The business savvy of ONG’s management resulted in the company growing into an attractive target for acquisition. ONG was purchased in 1926 by a New York City holding company that consolidated its operations with other holdings and renamed the new enterprise Oklahoma Natural Gas Corporation and then moved the headquarters to Tulsa. In 1935, divestment legislation at the federal level resulted in a company break up and ownership of ONG reverting back to Oklahomans. Over the next four decades, ONG continued to acquire additional distribution and production assets always focused on growing new markets and increasing its capacity to serve customers. In 1983, ONEOK was formed as parent company for ONG and its stable of subsidiaries to create one of Oklahoma’s largest publicly traded corporations.
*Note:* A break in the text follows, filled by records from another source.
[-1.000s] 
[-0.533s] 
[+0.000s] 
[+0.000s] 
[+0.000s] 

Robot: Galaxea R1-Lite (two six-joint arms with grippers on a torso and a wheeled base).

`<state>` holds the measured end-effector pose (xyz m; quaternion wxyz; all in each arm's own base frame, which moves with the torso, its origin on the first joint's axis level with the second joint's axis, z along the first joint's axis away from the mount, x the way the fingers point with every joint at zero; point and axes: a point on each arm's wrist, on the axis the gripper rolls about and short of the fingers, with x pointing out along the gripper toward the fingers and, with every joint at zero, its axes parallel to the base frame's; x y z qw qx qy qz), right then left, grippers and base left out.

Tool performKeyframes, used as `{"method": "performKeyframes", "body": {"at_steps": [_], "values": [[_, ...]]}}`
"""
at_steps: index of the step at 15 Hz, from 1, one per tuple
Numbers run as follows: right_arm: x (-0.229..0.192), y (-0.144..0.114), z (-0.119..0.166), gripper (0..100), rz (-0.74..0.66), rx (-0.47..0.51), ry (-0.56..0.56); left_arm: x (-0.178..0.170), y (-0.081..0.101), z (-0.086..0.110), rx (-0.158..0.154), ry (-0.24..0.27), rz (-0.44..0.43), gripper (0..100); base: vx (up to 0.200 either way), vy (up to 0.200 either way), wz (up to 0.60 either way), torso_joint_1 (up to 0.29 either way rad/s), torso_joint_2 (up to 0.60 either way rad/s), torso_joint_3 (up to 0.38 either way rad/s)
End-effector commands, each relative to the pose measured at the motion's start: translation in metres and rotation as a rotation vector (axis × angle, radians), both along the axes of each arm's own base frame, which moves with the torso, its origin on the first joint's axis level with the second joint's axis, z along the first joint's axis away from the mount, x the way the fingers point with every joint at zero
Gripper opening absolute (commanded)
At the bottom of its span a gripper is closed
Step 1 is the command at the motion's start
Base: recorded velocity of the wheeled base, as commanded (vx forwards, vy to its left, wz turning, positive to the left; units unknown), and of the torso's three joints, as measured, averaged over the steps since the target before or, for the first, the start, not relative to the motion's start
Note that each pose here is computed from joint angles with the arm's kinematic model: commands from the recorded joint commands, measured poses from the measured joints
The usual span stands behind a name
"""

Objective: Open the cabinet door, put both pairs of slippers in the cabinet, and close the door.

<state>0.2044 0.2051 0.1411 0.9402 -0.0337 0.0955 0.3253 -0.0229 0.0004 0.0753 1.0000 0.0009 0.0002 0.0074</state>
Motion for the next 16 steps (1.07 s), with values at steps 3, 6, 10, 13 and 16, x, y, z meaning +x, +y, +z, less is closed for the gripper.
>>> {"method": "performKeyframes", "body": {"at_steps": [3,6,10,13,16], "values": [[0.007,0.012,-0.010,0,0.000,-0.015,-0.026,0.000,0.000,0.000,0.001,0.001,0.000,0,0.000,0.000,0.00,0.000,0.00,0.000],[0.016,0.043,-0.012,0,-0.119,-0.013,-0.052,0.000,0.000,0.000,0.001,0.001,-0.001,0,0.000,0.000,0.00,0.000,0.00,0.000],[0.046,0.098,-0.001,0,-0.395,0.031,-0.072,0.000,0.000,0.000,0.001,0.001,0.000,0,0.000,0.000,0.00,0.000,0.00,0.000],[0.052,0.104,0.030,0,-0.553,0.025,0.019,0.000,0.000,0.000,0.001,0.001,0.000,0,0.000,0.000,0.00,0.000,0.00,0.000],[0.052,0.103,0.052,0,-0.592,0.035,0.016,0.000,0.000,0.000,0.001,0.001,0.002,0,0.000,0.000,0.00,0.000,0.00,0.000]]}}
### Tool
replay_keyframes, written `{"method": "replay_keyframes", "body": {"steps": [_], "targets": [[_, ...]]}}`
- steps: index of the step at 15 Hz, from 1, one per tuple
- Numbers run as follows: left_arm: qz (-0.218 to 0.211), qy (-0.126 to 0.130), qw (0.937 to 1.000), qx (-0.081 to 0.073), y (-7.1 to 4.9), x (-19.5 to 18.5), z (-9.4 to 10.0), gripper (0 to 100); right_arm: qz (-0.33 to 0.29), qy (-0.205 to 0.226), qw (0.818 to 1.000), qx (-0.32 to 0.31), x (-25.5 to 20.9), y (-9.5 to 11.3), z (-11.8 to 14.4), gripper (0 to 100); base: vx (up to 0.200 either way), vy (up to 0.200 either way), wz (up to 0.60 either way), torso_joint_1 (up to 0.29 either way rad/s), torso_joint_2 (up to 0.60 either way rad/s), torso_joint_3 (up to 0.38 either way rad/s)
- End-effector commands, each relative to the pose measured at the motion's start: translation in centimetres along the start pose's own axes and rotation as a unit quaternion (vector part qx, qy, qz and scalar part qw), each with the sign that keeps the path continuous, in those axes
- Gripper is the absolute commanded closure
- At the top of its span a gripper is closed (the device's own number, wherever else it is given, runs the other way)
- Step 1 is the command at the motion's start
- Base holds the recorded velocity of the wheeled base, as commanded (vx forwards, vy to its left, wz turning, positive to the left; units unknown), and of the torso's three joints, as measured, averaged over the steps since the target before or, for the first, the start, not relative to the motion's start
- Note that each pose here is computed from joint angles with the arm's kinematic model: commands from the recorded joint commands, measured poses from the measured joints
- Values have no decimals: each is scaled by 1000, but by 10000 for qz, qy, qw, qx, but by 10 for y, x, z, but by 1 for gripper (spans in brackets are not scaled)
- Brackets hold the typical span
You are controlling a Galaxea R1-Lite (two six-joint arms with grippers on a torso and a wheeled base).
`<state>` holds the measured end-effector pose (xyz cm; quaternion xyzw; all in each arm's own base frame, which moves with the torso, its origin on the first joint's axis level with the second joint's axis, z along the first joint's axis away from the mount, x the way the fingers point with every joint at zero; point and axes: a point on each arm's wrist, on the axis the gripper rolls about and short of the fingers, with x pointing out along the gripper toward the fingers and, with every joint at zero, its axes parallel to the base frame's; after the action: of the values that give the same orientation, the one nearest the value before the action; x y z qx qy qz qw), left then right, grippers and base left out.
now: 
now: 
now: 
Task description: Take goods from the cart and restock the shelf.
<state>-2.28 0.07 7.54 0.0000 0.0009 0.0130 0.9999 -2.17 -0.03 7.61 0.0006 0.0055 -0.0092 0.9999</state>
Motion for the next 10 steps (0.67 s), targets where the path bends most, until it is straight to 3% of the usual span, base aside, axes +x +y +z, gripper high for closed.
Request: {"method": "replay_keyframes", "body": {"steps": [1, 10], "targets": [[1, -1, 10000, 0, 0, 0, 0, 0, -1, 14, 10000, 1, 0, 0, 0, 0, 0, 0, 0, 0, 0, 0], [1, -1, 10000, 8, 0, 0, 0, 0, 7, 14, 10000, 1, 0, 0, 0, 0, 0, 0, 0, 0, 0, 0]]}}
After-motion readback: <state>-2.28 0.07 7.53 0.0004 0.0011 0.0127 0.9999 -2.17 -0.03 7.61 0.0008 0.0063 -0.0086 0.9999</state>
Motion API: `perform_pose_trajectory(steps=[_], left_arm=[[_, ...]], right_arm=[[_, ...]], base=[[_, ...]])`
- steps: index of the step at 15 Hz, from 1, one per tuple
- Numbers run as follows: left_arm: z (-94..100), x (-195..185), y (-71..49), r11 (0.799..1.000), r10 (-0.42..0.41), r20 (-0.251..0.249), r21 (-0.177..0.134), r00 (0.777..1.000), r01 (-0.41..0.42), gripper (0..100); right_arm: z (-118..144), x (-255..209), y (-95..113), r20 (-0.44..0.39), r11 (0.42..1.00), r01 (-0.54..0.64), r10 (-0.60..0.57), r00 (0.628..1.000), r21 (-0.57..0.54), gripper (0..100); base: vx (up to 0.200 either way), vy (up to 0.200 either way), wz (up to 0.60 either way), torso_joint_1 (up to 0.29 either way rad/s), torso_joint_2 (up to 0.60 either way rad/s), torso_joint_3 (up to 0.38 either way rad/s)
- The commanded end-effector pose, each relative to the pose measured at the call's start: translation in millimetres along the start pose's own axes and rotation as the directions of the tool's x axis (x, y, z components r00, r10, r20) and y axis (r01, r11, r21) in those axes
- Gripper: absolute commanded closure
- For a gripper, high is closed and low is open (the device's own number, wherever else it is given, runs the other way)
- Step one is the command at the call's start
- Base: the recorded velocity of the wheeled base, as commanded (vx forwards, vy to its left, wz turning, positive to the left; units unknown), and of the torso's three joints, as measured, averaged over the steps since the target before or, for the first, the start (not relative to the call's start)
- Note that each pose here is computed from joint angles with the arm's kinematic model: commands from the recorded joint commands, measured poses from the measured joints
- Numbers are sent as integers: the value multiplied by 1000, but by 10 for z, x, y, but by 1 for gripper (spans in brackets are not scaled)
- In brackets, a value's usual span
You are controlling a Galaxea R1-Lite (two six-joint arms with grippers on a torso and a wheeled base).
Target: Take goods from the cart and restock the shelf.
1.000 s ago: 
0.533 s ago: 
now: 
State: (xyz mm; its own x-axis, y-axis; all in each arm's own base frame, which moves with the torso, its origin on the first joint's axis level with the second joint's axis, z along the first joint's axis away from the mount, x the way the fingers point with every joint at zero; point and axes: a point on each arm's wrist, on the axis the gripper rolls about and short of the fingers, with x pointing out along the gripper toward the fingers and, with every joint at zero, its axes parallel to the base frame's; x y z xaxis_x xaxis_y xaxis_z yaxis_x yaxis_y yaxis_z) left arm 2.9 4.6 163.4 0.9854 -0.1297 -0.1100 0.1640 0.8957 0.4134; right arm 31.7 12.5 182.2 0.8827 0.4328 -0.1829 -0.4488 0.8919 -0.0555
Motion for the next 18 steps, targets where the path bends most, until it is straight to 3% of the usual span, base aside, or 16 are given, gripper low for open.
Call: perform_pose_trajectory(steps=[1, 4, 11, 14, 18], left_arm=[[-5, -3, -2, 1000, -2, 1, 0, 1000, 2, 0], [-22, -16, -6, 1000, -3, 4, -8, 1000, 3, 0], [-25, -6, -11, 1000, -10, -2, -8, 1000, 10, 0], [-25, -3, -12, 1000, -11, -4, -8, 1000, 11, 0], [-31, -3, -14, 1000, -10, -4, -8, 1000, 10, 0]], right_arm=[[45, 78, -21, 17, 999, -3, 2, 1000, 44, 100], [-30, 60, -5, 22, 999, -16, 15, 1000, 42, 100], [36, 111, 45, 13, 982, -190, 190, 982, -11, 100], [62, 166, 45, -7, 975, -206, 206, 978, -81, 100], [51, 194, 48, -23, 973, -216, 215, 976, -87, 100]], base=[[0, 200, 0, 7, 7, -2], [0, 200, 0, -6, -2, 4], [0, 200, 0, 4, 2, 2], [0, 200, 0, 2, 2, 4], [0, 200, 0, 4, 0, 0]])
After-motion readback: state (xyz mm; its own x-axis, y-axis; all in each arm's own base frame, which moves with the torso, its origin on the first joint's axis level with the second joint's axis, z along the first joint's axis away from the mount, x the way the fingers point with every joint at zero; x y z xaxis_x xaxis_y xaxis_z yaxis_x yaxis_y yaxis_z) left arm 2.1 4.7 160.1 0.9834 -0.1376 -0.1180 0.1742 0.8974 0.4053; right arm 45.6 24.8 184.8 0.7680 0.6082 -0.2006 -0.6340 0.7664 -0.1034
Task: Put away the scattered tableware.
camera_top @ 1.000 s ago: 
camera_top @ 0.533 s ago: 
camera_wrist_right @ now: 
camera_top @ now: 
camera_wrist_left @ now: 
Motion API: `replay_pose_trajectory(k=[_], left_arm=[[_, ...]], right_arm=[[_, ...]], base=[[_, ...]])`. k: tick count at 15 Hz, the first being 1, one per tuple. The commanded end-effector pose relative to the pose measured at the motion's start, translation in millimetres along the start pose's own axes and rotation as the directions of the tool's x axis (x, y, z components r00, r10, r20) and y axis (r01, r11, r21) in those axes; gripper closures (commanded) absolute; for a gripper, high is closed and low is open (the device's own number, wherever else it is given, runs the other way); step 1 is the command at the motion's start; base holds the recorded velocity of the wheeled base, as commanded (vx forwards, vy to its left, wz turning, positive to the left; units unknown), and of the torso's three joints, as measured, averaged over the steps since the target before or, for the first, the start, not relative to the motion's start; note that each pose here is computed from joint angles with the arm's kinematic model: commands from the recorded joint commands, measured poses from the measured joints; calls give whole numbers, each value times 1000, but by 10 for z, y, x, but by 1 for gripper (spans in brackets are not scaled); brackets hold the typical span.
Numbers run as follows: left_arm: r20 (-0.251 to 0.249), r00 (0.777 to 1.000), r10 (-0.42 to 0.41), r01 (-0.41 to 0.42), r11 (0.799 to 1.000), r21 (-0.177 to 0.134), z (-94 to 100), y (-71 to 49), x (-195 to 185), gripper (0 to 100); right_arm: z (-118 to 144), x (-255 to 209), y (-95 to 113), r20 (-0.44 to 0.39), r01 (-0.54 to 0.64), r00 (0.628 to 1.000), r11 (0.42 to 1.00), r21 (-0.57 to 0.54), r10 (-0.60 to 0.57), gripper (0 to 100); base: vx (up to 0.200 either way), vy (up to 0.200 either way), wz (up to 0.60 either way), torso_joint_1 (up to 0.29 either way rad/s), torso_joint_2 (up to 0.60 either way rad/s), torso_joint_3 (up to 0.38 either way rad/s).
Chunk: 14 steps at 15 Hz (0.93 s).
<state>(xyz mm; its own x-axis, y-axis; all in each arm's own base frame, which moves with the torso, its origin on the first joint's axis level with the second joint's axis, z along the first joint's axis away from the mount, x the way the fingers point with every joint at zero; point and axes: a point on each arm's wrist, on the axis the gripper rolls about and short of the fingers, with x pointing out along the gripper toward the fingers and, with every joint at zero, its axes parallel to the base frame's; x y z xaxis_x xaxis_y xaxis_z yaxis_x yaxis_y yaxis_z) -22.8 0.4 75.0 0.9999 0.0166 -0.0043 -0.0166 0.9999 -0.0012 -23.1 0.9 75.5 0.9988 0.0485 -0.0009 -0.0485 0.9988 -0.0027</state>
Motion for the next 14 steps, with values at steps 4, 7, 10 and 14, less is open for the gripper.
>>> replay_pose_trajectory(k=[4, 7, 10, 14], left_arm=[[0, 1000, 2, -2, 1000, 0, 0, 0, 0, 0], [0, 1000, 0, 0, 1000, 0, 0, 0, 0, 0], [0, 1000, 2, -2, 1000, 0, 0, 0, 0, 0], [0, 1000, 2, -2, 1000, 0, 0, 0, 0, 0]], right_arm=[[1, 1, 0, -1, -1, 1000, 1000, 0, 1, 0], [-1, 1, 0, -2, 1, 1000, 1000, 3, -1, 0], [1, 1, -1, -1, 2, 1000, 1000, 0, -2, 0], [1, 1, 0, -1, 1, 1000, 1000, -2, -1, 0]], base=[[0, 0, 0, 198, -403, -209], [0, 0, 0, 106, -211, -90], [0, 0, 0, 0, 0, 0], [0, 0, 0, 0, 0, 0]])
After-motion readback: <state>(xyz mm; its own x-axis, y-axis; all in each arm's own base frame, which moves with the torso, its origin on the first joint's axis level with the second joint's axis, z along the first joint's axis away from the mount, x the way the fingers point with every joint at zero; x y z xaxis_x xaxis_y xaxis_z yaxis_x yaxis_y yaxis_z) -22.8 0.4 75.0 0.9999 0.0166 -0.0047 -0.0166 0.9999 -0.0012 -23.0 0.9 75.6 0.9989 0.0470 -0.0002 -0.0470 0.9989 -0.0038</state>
From the beginning, the ONG business plan was rooted in an unwavering trust in the market viability of clean burning, efficient natural gas along with the belief that marketplace acceptance would continue to grow as customers increasingly realized the inherent values of using natural gas for everyday living and manufacturing. To that end, the company maintained high profile visibility in the markets it served aligning itself with its customer base through effective marketing, public relations and community involvement. As early as 1948, local television featured a cooking show called “Menu Magic” sponsored in part by ONG. Other such programs would follow. In the 1960s ONG promoted “Blue Star Homes” to encourage homeowners and builders to demand natural gas appliances. These and other marketing ventures helped maintain and grow the demand for natural gas and effectively grew the company’s market base. At the downstream end of the market chain, ONG has continually driven up demand through marketing. All the while the company has increased its access to gas reserves and distribution infrastructure upstream to meet that demand.

One hundred years ago, a few enterprising men took the little valued commodity of natural gas and with vision and business acumen began building a company that stands today as the eighth-largest consolidated local distribution company in the United States serving more than 2.5 million customers with over $3 billion in assets. In 2000, ONEOK made the Fortune magazine’s list of the 500 largest companies in the United States. A fitting position for a company that has stayed the course of providing exemplary, unwavering value and service to its customers.